Top of SUPPLIED DATA

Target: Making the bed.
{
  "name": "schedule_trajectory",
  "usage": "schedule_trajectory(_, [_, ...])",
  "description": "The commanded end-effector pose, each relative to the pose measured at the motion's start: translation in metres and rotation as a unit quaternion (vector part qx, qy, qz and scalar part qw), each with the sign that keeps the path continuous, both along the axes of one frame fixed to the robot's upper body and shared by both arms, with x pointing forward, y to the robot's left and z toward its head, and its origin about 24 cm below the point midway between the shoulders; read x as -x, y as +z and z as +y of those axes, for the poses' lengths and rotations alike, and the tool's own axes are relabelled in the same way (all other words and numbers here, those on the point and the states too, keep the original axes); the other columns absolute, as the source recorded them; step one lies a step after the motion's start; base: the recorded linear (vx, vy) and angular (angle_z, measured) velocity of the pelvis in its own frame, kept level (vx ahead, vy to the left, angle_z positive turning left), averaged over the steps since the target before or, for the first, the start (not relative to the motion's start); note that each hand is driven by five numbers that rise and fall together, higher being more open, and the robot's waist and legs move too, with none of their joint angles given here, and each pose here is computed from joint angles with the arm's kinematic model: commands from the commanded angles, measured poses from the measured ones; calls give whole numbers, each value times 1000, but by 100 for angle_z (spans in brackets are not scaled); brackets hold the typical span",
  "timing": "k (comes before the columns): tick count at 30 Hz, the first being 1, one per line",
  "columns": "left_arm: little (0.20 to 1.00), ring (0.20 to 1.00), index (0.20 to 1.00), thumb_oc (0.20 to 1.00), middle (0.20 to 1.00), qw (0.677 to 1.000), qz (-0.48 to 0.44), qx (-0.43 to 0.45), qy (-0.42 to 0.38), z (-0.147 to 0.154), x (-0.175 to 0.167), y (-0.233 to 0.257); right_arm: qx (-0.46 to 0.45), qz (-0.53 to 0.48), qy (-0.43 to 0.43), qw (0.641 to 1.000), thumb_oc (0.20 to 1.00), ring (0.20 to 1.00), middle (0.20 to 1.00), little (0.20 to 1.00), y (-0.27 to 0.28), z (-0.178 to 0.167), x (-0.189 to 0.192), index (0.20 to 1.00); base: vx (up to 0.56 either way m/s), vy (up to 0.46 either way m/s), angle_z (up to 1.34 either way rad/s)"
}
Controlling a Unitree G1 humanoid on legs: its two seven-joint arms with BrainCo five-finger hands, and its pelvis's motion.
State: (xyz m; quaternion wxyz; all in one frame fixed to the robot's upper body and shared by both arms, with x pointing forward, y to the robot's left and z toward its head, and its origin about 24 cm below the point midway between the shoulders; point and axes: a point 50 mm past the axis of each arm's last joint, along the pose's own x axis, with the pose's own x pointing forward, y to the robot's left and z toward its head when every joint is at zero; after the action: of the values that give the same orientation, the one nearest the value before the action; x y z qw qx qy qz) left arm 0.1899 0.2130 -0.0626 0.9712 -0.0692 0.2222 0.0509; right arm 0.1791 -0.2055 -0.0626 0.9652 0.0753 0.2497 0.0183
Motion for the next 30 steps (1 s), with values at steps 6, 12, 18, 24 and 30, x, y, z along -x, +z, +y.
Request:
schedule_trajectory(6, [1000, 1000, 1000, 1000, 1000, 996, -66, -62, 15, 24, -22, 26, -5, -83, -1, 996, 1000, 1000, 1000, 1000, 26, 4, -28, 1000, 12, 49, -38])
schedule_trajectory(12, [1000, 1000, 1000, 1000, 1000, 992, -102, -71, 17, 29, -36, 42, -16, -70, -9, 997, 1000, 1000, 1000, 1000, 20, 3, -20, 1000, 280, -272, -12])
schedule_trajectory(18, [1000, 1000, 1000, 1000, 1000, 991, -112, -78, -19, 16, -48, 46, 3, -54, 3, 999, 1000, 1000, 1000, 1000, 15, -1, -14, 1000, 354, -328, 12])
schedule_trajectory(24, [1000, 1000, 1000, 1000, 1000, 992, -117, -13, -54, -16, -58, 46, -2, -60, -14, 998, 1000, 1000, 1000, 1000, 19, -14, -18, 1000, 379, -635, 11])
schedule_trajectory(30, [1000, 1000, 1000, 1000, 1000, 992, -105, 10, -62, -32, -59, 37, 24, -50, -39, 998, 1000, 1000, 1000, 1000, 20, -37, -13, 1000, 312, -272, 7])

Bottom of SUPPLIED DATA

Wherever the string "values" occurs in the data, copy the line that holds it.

> RESPONSE:
State: (xyz m; quaternion wxyz; all in one frame fixed to the robot's upper body and shared by both arms, with x pointing forward, y to the robot's left and z toward its head, and its origin about 24 cm below the point midway between the shoulders; point and axes: a point 50 mm past the axis of each arm's last joint, along the pose's own x axis, with the pose's own x pointing forward, y to the robot's left and z toward its head when every joint is at zero; after the action: of the values that give the same orientation, the one nearest the value before the action; x y z qw qx qy qz) left arm 0.1899 0.2130 -0.0626 0.9712 -0.0692 0.2222 0.0509; right arm 0.1791 -0.2055 -0.0626 0.9652 0.0753 0.2497 0.0183
Motion for the next 30 steps (1 s), with values at steps 6, 12, 18, 24 and 30, x, y, z along -x, +z, +y.

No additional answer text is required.